Inevitably, in this writer’s lowly, blue-collar proletarian opinion, this is a question of class consciousness. A Stratford dullard? The agrarian son of a country glove maker? A lower middle class lad with scant education? How on earth could he compete with classically educated Earls, Lords and Princes? No, it wasn't possible. Where did he get his vocabulary from? Did he steal it? Did a humble gypsy like Django Reinhardt, even with a missing finger, become the greatest jazz guitarist because he mixed with European aristocrats? Then again, as Oscar Wilde said, “Really, if the lower orders don't set us a good example, what on earth is the use of them?” One thing’s for sure, though, and that is much of art has, in the past 200 years, become the domain (and in many cases the property) of the higher echelon of society. Go to any gallery opening, opera, literary fiction event, and you won’t see many plumbers, bricklayers or even glove makers. Yet Shakespeare’s words slice through everything. However, this sad story is about denial; a refusal to accept that a man from ‘the lower orders’ could, simply by living, listening and reading, eventually leave behind for humanity a semantic treasure chest of such value, passion and human understanding.
So I’m sorry, Messrs. Rylance, Jacobi and Redgrave (herself a so-called champion of ‘the Working Class’) until you absolutely prove beyond a reasonable doubt that Bacon, the Earl of Oxford or any other of the ‘noble’ notables propping up your beliefs produced Good Will’s fine work, I’m having none of it.

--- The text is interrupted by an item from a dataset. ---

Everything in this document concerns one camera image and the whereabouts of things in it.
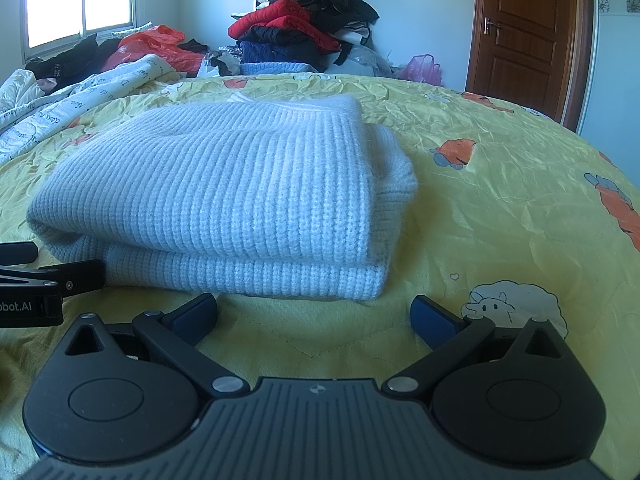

The deniers, however, have their opponents among those with as much experience with the Bard as they do. For a number of years Trevor Nunn, directed the Royal Shakespeare Company. He said "To accept that someone from the lower orders, not formally educated at Oxford or Cambridge, could be a genius is very hard for us." Similar sentiments are expressed by Peter Hall, who founded and directed the RSC from 1960 to 1968.
So Shakespeare’s words darted between the tears to send my dear departed daughter to the heaven she deserved. Maybe I should say that whoever wrote the plays and sonnets, we should still praise the Lord they exist. But I shall always have the Great Man’s visage in my thoughts. In any case, as the poet said:
Scorn not the Sonnet: Critic, you have frowned,
Mindless of its just honours; with this key
Shakespeare unlocked his heart.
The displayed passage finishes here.